1. Sixth planet from the Sun and second largest in the system. The outermost planet known in classical times. 764 times Earth's volume, 94 times its mass. Orbits once in nearly 30 Earth years at a distance of roughly 925 million
miles. Gravity at cloud decks averages about 1.16 times that on Earth. The least dense planet in the system, overall density roughly .687 times that of
water. Diameter 74,898
miles through the equator, give or take five
miles; 67,560
miles through the poles, give or take 13
miles. Average temperature at visible cloud decks is about 185 degrees Centigrade below
zero. Atmosphere is mostly hydrogen with some helium and traces of other elements, similar but not identical to that of Jupiter. Cloud patterns appear more subdued than on Jupiter, due at least in part to an upper layer of haze. Best known for its bright and extensive ring system, consisting of countless trillions of blocks of (mainly) water
ice.

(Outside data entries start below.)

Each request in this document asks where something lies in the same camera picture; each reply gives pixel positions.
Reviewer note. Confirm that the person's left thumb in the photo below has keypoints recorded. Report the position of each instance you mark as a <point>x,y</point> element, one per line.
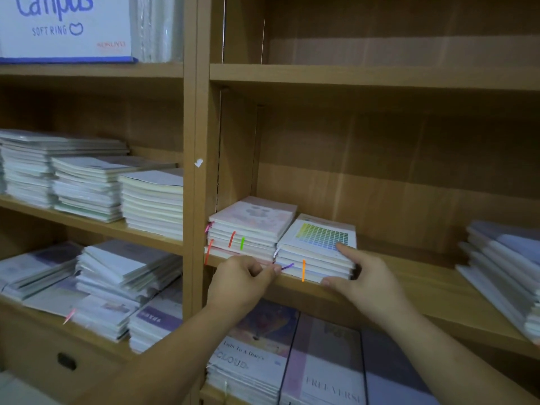
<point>271,274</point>

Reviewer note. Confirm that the stack of white green-edged notebooks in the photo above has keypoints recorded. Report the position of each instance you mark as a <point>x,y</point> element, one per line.
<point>88,189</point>

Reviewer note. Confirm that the clear plastic wrapped packets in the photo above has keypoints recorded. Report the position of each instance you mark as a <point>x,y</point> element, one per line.
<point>158,27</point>

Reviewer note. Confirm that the stack of plain lilac-blue notebooks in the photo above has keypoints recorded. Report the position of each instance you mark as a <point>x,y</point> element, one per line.
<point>394,371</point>

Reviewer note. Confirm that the untidy stack of white notebooks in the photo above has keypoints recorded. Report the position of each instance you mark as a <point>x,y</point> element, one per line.
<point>126,269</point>

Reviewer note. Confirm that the flat pale notebook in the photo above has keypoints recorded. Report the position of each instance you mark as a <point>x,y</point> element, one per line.
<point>55,299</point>

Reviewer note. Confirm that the white box with blue print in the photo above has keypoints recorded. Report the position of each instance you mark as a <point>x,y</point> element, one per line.
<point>63,29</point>

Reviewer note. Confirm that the stack of blue-grey notebooks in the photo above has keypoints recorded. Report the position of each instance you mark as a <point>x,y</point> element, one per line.
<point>506,269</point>

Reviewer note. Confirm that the small stack of picture-cover notebooks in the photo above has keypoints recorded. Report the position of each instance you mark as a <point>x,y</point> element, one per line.
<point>103,316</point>

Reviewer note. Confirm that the wooden shelf unit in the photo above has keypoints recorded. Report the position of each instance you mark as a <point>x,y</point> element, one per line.
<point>97,113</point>
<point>379,143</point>

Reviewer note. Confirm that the stack of colour-grid cover notebooks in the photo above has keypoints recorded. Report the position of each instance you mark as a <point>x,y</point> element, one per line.
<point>314,253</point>

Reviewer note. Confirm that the stack of pink-stripe cover notebooks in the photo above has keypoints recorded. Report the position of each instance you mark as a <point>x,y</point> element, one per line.
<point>325,366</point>

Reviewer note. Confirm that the stack of purple-label notebooks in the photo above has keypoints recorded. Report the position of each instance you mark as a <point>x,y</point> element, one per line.
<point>156,322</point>

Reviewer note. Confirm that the person's right forearm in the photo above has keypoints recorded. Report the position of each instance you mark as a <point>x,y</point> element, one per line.
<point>447,362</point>

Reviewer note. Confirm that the tall stack of grey notebooks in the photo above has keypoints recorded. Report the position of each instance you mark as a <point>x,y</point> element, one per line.
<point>29,168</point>

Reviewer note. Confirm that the stack of cloud-cover notebooks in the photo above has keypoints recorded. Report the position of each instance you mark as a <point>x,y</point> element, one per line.
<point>253,358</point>

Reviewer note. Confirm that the person's left forearm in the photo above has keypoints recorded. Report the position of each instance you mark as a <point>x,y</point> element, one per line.
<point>168,358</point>

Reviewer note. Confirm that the person's right thumb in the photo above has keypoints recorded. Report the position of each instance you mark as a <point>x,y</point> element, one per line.
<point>335,282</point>

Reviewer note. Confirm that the stack of pale lilac notebooks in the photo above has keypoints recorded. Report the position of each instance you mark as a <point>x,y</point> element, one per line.
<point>36,267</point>

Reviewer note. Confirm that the stack of cream notebooks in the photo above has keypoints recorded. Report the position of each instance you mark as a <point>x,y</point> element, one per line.
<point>154,202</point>

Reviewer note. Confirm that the person's left hand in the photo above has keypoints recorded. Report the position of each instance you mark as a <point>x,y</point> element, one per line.
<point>236,286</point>

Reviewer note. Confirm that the stack of paw-print cover notebooks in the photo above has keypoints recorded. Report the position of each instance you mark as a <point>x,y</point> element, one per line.
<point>253,225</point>

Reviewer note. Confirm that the person's right hand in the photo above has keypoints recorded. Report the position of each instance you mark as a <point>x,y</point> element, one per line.
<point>373,286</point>

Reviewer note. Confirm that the wooden drawer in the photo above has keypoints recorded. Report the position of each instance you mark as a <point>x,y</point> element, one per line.
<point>38,350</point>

Most of the ring system is within a diameter of 225,000
miles or so, but is only a few hundred feet
thick; scaled down to the size of a city, the rings would be as
thick as a sheet of newsprint. Saturn has a retinue of major satellites comparable to those around Jupiter; only one of them, Titan, is particularly large. The latter is an intriguing body recently imaged by the Cassini Probe and visited by the Huygens Lander, and the only moon in the solar system with an appreciable atmosphere.
2. Roman
god of
time and farming, equivalent to the Greek Kronos. Best known for his feeling of unease at the possibility that his sons would outdo him, which he assuaged in the most efficient way possible; by eating them. One of them, however, escaped. His
name was Jupiter, and the rest, as they say, is mythology.
3. The family of rockets used in the Apollo mission that (Uncle Sam, take a bow) landed humans on the Moon.